Despertó horas más tarde. Su teléfono móvil sonaba. No había llamado a la redacción, y llevaban horas tratando de localizarla, extrañados por su ausencia. Contestó. Estaba enferma. Lo sentía mucho, no había pegado ojo en toda la noche y por la mañana se había quedado dormida. Confiaba en poder incorporarse al día siguiente. De no ser así, avisaría, por supuesto. Colgaron. Ella se levantó. La cabeza le dolía menos, y el hambre la acuciaba. Se dirigió a la cocina, y abrió la nevera. Quedaban restos de los guisos que hacía Henry. Encontró lo suficiente como para servirse un plato. Buscó pan, pero estaba duro, así que se resignó a comerlo así. Abrió una lata de cerveza, con permiso de su estómago debilitado por el escocés, y se lo llevó todo al salón. Puso la televisión. Todo se desmoronaba. Era increíble. Tantos años votando al mismo partido, confiando ingenuamente en las promesas de sus líderes, confiando en su honestidad personal, admitiendo como pecados menores las trapacerías que la política les obligaba a hacer, pero aquello del GAL, ¡qué mala pinta tenía, coño! Y todos habían mirado a otro lado mientras todo sucedía. Detenían policías españoles en Francia, y en España nadie, ni en el gobierno, ni en la oposición, nadie, había dicho nada de nada.
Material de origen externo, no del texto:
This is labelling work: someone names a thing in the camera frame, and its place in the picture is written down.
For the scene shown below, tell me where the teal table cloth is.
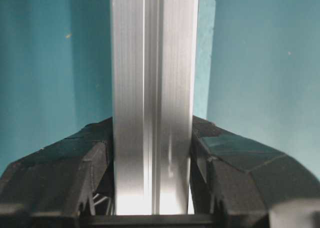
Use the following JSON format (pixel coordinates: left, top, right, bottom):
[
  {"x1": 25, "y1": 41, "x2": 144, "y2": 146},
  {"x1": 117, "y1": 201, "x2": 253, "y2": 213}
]
[{"x1": 0, "y1": 0, "x2": 320, "y2": 176}]

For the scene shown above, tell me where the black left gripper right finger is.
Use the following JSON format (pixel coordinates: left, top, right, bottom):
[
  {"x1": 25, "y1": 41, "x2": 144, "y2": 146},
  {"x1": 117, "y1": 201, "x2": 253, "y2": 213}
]
[{"x1": 191, "y1": 117, "x2": 320, "y2": 227}]

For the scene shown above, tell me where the silver aluminium extrusion rail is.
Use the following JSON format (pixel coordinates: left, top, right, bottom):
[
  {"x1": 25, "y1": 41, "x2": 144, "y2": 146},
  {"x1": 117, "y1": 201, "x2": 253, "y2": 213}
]
[{"x1": 110, "y1": 0, "x2": 199, "y2": 215}]

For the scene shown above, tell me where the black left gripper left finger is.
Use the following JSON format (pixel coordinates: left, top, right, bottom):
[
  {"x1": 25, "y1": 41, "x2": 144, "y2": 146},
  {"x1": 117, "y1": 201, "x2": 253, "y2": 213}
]
[{"x1": 0, "y1": 118, "x2": 114, "y2": 227}]

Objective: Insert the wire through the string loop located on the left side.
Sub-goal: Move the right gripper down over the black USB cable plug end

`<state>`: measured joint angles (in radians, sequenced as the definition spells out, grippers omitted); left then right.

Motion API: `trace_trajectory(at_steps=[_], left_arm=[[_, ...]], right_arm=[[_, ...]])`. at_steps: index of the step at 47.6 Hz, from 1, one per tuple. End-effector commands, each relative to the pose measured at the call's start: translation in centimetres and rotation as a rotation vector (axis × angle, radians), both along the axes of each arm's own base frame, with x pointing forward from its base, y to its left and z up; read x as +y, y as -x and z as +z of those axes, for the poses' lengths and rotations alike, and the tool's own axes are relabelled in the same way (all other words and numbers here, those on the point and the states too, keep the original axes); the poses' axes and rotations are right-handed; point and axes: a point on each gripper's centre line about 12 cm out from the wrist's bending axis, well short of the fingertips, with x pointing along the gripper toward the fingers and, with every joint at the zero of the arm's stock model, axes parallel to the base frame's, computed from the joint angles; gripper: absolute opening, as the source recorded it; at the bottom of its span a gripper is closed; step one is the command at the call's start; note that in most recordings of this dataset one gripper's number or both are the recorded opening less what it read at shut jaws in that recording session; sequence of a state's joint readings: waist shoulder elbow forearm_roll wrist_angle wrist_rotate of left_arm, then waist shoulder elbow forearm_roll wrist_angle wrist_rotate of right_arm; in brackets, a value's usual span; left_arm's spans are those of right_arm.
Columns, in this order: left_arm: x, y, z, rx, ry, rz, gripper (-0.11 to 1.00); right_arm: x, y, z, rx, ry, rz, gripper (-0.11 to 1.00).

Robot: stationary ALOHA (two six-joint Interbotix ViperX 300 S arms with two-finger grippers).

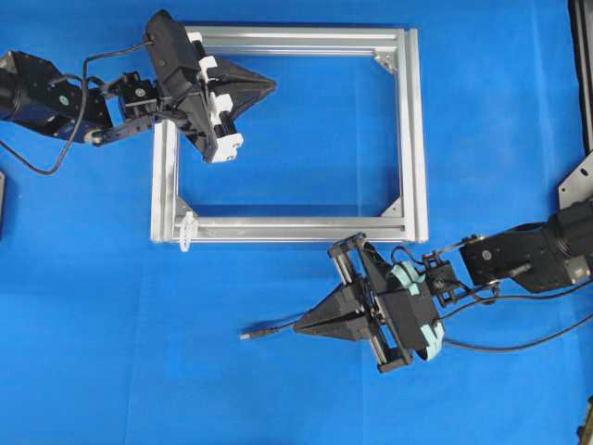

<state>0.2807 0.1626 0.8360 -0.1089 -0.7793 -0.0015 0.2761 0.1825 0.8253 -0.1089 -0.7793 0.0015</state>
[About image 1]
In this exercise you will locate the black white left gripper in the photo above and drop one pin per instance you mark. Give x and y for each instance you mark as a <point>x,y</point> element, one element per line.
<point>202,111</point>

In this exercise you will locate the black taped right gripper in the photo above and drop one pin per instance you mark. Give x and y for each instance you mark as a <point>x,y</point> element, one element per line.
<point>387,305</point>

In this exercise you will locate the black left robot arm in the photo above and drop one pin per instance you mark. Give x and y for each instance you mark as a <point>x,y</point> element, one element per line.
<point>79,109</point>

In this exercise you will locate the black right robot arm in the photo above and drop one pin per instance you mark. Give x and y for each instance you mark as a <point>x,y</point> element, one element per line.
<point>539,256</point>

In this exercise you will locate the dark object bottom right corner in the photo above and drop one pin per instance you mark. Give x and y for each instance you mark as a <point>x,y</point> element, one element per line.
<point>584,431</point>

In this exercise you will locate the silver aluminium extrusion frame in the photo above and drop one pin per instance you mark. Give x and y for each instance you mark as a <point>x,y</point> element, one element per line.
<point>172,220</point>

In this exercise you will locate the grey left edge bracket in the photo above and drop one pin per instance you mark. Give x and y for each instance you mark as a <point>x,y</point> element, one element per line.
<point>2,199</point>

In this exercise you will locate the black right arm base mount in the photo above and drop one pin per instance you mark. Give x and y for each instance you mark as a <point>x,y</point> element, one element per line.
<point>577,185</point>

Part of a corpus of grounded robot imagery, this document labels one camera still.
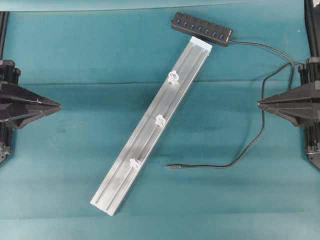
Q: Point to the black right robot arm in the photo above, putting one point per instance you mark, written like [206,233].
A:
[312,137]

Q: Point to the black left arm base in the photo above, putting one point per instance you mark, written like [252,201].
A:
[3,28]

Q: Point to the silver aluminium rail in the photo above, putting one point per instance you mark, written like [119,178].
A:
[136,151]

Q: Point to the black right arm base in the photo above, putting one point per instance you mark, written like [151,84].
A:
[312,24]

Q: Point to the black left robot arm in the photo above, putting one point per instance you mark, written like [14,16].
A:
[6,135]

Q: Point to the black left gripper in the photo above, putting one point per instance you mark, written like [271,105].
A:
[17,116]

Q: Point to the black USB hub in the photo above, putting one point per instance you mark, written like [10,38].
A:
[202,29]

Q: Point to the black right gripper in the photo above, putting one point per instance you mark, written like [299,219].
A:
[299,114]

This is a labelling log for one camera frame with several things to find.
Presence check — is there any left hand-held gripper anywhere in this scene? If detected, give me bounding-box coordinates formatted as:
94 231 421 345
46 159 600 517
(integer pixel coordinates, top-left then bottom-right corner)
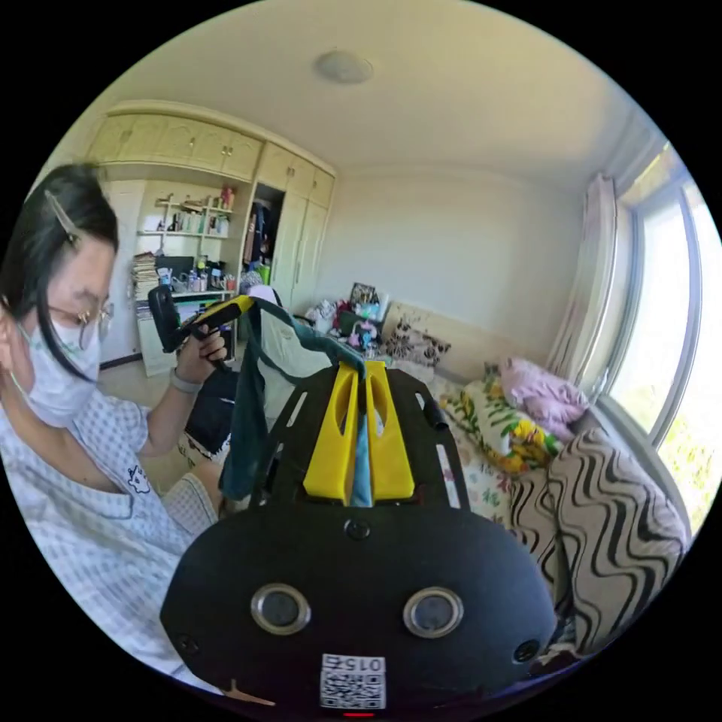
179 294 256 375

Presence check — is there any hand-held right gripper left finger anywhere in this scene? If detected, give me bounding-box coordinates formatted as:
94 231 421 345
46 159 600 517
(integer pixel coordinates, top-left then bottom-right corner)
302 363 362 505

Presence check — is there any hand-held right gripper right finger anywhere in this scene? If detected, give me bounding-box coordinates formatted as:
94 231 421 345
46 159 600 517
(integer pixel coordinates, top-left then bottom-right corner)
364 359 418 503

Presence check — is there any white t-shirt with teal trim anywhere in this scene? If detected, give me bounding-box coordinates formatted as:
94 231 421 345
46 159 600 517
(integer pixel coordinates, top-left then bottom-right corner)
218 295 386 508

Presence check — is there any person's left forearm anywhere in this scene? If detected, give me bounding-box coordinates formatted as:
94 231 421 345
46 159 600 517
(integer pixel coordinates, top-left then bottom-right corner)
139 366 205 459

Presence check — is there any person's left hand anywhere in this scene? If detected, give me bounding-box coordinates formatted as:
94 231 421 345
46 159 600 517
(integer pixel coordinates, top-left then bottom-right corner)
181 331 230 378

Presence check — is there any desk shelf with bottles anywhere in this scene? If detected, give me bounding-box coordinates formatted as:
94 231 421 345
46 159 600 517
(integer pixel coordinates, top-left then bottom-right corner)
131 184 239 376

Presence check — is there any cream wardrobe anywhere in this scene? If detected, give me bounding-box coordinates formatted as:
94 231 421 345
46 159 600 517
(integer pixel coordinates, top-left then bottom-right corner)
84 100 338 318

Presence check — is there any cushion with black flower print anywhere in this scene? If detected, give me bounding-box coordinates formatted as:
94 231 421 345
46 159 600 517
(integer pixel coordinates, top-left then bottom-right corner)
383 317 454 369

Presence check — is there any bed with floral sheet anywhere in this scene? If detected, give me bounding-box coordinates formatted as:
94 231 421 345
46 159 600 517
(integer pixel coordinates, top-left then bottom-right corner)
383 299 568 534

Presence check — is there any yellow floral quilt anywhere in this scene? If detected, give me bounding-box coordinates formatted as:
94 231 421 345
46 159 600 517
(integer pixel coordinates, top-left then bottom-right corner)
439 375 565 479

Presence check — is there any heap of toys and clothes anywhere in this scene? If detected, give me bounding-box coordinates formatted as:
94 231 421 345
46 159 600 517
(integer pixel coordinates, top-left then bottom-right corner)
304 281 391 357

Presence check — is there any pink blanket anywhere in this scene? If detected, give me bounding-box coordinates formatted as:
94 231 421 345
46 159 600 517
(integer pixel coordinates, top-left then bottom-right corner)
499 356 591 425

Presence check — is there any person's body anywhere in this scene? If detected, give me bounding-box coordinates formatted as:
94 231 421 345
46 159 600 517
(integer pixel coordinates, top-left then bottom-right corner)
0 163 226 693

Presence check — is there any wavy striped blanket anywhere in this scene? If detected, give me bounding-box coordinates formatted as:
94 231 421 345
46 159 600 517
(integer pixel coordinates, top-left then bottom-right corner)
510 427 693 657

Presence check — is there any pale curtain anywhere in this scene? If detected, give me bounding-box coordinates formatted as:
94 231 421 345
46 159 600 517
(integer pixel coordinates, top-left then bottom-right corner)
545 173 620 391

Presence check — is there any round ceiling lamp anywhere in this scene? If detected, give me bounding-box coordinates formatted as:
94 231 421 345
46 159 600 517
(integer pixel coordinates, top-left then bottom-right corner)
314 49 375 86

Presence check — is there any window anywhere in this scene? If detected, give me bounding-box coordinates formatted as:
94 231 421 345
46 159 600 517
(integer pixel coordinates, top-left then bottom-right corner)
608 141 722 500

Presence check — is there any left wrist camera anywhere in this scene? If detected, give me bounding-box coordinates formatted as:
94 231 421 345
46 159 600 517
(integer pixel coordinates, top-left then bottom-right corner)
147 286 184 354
Y, ahora, ese del bigote, ¡por Dios, qué hipocresía!, rasgándose las vestiduras y llamando a Felipe de lo peor, simplemente porque ahora había periodistas y jueces interesados en meter políticos en la cárcel... una vergüenza. Todos son iguales. Todo es una mierda. La vida es una mierda. Henry es una mierda. Sanchís, otra mierda y yo... ¡yo soy también una mierda!”.
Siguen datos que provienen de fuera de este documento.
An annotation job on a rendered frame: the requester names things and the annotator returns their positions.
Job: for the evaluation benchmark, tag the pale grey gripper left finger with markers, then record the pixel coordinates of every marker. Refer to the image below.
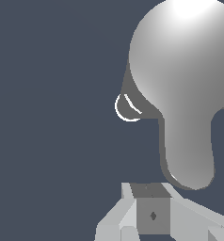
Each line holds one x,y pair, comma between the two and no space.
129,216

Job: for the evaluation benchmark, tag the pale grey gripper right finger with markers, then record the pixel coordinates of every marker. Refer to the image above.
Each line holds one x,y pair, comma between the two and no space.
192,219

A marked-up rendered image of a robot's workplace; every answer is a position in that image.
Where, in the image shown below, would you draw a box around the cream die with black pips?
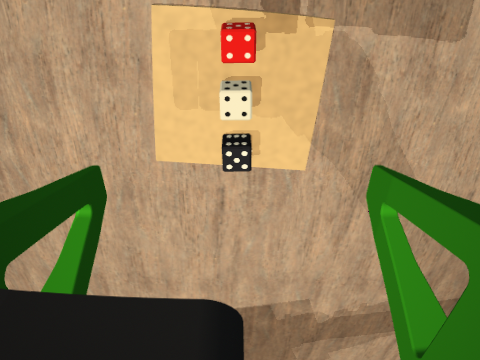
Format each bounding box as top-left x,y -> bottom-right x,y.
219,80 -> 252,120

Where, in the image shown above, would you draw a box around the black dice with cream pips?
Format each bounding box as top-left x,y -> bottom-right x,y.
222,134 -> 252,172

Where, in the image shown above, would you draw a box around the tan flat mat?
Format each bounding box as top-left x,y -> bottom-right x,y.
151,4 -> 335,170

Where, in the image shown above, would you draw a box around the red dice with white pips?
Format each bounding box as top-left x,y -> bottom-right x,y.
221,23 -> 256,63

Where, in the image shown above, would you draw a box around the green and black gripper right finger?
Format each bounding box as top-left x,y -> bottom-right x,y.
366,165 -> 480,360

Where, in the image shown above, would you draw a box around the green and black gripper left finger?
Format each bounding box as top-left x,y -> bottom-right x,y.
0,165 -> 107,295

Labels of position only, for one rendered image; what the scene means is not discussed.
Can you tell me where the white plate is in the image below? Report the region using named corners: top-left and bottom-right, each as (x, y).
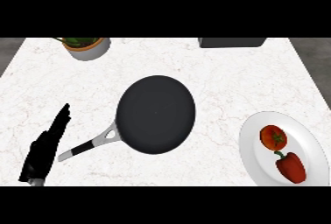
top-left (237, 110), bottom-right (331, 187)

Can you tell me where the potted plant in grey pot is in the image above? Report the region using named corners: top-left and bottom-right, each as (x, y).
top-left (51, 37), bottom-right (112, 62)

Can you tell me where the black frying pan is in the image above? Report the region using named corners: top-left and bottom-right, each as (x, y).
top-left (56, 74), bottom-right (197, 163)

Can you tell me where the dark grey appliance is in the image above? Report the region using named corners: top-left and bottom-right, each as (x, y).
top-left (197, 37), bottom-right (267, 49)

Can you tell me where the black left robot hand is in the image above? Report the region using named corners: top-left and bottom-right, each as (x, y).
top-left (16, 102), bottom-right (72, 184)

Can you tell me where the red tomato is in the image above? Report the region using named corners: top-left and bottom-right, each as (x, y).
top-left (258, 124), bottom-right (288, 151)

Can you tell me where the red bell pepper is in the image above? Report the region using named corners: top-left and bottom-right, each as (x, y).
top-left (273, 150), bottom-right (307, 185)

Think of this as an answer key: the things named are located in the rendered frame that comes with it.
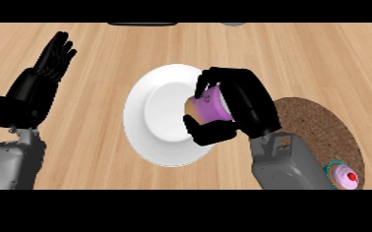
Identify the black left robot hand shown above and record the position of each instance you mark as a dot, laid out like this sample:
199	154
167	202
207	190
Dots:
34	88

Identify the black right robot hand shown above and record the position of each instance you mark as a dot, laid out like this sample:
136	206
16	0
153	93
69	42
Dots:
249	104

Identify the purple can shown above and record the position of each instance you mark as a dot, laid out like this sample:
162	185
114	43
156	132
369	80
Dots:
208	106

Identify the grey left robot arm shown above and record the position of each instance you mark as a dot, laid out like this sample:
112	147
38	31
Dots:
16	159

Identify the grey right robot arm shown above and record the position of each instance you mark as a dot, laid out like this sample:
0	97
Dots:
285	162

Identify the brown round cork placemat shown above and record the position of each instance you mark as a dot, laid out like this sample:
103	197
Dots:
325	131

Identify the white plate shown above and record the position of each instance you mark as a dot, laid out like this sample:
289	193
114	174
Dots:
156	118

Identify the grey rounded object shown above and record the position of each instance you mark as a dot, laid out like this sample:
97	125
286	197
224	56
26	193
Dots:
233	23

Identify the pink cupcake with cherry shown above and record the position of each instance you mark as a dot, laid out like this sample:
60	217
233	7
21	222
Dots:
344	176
A Lidia le caían las lágrimas mejillas abajo, e iban salando el guiso que Henry había preparado para que ambos almorzaran días atrás, cuando aún eran una pareja, en las últimas, sí, pero una pareja, y las manos le caían lacias con los cubiertos colgando con las puntas mirando al suelo, y el vaso de cerveza susurraba una nana de espuma, mientras el superjuez Garzón chupaba cámara que era un gusto en la pantalla de televisión. Tenía que pensar. Pero no tenía tiempo. Pero tenía que pensar. Se llevó una cucharada del guiso a la boca, y le supo mal. Tuvo que dejar el almuerzo. No podía comer aquello. ¡Joooderrr! ¡Lo había cocinado él! ¡Estaba asqueroso! Le hacía sentir en la boca un sabor acre y terrible, como de humo de crematorio de cementerio: el sabor de la muerte... Pero ella quería vivir. No quería seguir siendo una mierda de mujer. La huída de Henry, en el fondo, era buena para ella. El no era más que un lastre, un peso muerto en su vida. Sin él, podría volar libremente en pos de su destino, de su gran destino de periodista, que la aguardaba en el horizonte, haciéndole señales. Pero ¡cómo iba a alcanzarlo sola, si no era más que una débil mujer, incapaz de soportar la soledad! Pues tendría que soportarla. La pérdida de Henry le producía un dolor mucho más terrible de lo que ella misma se atrevía a confesarse, pero lo soportaría, y en adelante sería la supermujer que se había propuesto ser, y demostraría su poder renunciando a eso a lo que las mujeres nunca quieren renunciar: el amor.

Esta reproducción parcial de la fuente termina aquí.